Wednesday, November 7, 2018

Election commentary from the Texas Tribune

- Are Texas suburbs slipping away from Republicans?

By the end of Election Day, the political maps of the state’s suburban and swing counties had a peculiar blue tint.

The blue washed over the Dallas-Fort Worth area and crept up on suburban counties in North Texas. It spread from Houston — in a county that was once a political battleground — and crested over some of its suburban communities. And it swept through the Interstate 35 corridor from Travis County to its neighbors to the north and south.

Counties that haven’t voted for a Democrat in decades turned out for Beto O’Rourke in his unsuccessful bid to unseat U.S. Sen. Ted Cruz, and he picked up enough support in ruby red Republican counties to force Cruz into single-digit wins.

It could all be a blip — a year of Democratic enthusiasm spurred by a shiny candidate or vitriol toward President Donald Trump. But with margins narrowing over time in some of the GOP’s longtime strongholds, Tuesday night's results suggest that the Republican firewall in the suburbs could be cracking.


- In Dallas County, Republican gerrymandering backfired in 2018.

The Republican losses in Dallas County are as much a product of the 2018 blue waveas they are of 2011 redistricting, when the GOP was forced to confront a politically inconvenient demographic reality. The 2010 census showed that people of color, who tend to support Democrats, were behind all of Dallas County’s growth in the last decade.

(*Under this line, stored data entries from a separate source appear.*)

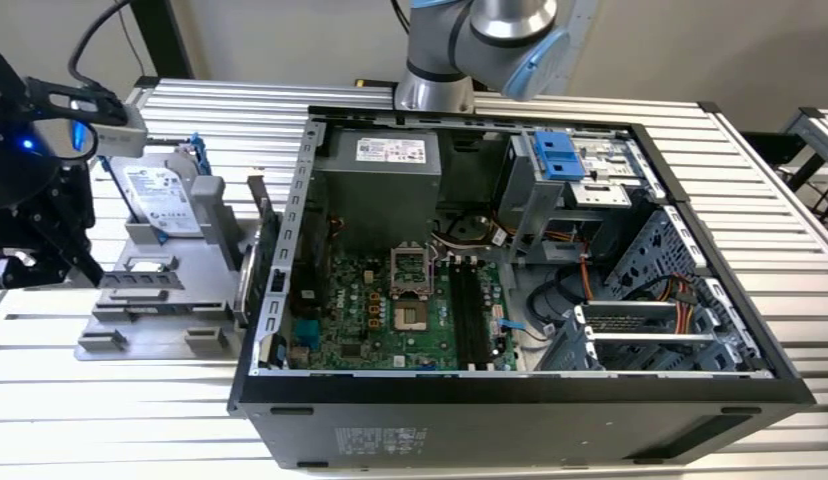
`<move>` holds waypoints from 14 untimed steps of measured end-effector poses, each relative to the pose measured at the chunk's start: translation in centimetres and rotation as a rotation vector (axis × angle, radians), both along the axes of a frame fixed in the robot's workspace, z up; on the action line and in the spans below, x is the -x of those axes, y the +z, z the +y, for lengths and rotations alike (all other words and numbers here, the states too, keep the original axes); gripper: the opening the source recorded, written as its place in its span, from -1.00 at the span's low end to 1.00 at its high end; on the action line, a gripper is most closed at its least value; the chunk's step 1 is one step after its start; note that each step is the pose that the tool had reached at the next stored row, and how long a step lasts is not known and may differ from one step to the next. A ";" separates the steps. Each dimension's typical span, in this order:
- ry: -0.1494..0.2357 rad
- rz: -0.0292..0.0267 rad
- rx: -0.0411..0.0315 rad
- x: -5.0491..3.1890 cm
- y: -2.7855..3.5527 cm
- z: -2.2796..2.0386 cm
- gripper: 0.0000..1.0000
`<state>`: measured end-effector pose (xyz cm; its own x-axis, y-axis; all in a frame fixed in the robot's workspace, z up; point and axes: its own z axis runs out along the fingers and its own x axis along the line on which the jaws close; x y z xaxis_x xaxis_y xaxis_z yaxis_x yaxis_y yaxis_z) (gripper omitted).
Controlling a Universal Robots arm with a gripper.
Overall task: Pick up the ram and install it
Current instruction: 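Pick up the ram and move it above insertion slot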
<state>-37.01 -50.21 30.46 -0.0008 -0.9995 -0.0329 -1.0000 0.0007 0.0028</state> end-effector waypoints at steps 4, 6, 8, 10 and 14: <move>0.000 0.0000 0.0001 0.00 0.56 0.00 -1.00; 0.000 0.0001 0.0000 0.00 0.92 0.00 -1.00; 0.000 -0.0001 0.0000 0.00 1.28 0.00 -1.00; 0.000 0.0000 0.0001 0.00 1.62 0.00 -1.00; 0.000 0.0000 0.0000 0.00 2.24 0.00 -1.00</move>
<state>-37.01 -50.21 32.70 -0.0008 -0.9995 -0.0329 -1.0000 0.0007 0.0029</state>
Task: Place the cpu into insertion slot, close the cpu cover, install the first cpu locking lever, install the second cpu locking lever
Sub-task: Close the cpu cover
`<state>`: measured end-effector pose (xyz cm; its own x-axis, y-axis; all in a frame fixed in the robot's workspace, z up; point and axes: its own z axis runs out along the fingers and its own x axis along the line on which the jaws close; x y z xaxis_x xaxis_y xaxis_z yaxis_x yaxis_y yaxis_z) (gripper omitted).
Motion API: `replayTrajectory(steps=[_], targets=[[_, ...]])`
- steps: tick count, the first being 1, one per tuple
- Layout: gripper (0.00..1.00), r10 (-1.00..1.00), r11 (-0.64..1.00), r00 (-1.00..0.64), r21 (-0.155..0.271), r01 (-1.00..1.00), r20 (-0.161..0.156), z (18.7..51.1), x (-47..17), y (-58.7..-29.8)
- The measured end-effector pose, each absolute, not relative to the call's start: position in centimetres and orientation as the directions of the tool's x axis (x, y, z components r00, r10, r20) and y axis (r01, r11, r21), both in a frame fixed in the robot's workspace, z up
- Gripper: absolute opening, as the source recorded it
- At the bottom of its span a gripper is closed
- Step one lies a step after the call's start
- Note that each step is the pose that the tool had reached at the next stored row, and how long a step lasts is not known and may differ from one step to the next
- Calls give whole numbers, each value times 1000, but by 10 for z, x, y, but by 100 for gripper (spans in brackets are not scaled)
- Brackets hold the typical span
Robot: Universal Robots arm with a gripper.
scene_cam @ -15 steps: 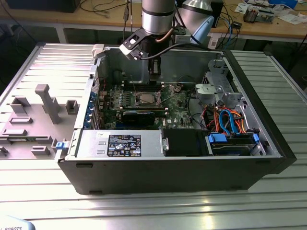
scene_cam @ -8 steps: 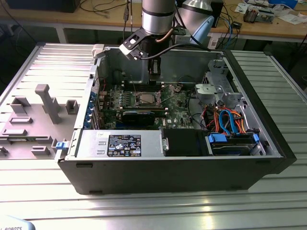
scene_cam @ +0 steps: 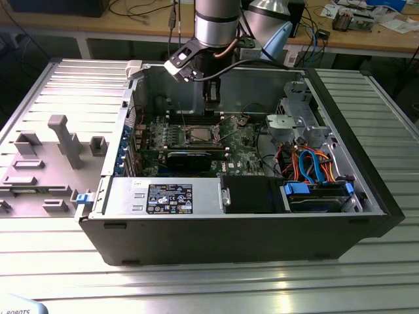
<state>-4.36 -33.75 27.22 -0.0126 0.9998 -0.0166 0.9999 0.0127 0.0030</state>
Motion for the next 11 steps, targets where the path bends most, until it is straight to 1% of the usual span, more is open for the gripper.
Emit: replayTrajectory(steps=[11], targets=[[11, 1000, 13, -13, 3, 1000, -18, 272, -37, -337]])
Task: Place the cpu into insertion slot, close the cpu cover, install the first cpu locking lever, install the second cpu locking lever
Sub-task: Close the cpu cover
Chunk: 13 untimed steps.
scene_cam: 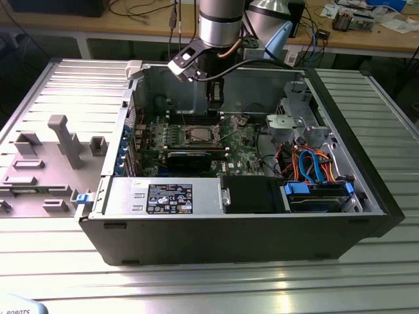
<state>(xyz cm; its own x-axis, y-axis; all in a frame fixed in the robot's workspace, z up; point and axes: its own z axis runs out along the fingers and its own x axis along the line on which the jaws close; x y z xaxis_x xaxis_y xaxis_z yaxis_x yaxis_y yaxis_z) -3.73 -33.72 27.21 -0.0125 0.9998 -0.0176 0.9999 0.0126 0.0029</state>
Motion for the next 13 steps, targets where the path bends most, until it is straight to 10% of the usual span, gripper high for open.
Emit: replayTrajectory(steps=[13], targets=[[11, 1000, 13, -13, 3, 1000, -18, 272, -33, -337]])
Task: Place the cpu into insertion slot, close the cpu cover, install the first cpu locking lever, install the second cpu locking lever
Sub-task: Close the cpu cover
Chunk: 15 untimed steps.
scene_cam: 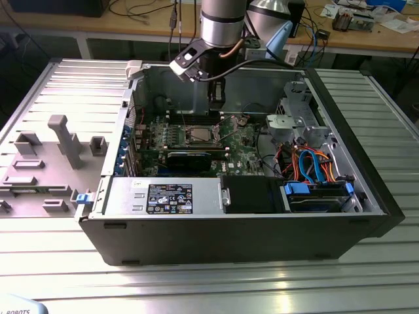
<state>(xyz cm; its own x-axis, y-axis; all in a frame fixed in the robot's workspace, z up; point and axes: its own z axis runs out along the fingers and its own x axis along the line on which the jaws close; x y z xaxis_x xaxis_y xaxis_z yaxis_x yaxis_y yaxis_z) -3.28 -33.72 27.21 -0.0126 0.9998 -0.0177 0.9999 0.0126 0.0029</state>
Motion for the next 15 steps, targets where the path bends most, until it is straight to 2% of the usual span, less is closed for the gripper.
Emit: replayTrajectory(steps=[15], targets=[[11, 1000, 13, -13, 3, 1000, -18, 272, -27, -337]])
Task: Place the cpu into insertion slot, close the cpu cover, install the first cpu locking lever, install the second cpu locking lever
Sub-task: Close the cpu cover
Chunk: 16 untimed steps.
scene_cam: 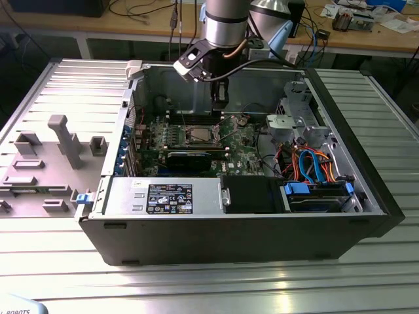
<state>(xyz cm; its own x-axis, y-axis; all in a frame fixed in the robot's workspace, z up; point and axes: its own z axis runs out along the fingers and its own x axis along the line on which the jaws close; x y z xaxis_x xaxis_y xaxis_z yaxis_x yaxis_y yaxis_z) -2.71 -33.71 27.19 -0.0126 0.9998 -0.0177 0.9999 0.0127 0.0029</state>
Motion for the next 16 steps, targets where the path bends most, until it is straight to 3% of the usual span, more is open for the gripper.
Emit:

Meanwhile, the county’s white population decreased by more than 198,000 people.

On top of that, Dallas’ growth relative to the state as a whole meant that the number of House seats in the county needed to drop from 16 to 14. Mapdrawers knew that those two seats would have to be Republican-held seats because the Dallas County districts represented by Democrats — and mostly made up by Hispanic and black voters — were protected by the Voting Rights Act.

As far as Democrats and redistricting experts are concerned, Republicans could have opted to create a new “opportunity district” for the county’s growing population of color. That would’ve reduced the number of voters of color in Republican districts, giving the GOP more of a cushion through the decade, but it would have also likely added another seat to the Democrats’ column.

- In Texas, the "Rainbow Wave" outpaces the blue one.

Fourteen of the 35 gay, bisexual and transgender candidates who ran for office in Texas during the midterms claimed victory Tuesday night — a 40 percent success rate in deep-red Texas — and national and state activists say they’re confident this election cycle carved a path for a future “rainbow wave” in Texas.

The historic number of Texas candidates who ran for offices from governor down to city council positions joined a record-shattering rank of more than 400 LGBTQ individuals on national midterm ballots this year.|
- Texas House Speaker Joe Straus: Texas and the Republican Party are “moving in opposite directions

Republicans in the Texas House were dealt a big blow Tuesday night, losing 12 seatsto Democrats and two in the Texas Senate.

Joe Straus, the Republican who has presided over the House for nearly a decade, said that's because win-at-all-cost politics may be effective at the state level, but "it creates carnage down-ballot in a changing state where a Republican Party and the state of Texas are moving in opposite directions."

The "small issues" that were popular among Republican primary voters didn't resonate in November, he said.

As Democrats seize U.S. House control, Texas congressional delegation set to lose clout in Washington.

The Texas congressional delegation is poised to lose significant clout on Capitol Hill after the Democrats on Tuesday took control of the U.S. House and Texas voters elected nine new representatives — one-quarter of the state's 36 members.

All told, Texas Republicans will lose seven committee chairmanships. Three of those — Mac Thornberry of Clarendon, chairman of the Armed Services Committee; Mike Conaway of Midland, chairman of the Agriculture Committee; and Kevin Brady of The Woodland, chairman of the Ways and Means Committee — won re-election Tuesday and are likely to become ranking members on those committees.

Lamar Smith of San Antonio and Jeb Hensarling of Dallas announced earlier this year they would not seek re-election, ending their tenures as chairmen of the Science, Space & Technology and Financial Services committees, respectively.They're being replaced by fellow Republicans — Chip Roy in Smith's seat and Lance Gooden in Hensarling's — who both will begin their congressional careers low in the hierarchy of their caucus.

After losing election, Houston juvenile court judge releases defendants en masse.

On Tuesday, Harris County Family Judge Glenn Devlin lost his re-election bid to Democrat Natalia Oakes. On Wednesday, he showed up for work in the 313th District Court and began releasing virtually all of the juvenile defenders who had detention hearings before him, according to the Houston Chronicle.

The Chronicle reports that Devlin simply asked the defendants whether they planned to kill anyone, then released nearly all of them from detention. Under state law, juveniles who are locked up while their cases are pending are required to have a hearing every 10 business days so a judge can decide whether they should stay in detention. It's not clear how many defendants Devlin released Wednesday, but the Chronicle reports that the judge reset all of their cases for Jan. 4 — the day Oakes takes the gavel in the 313th.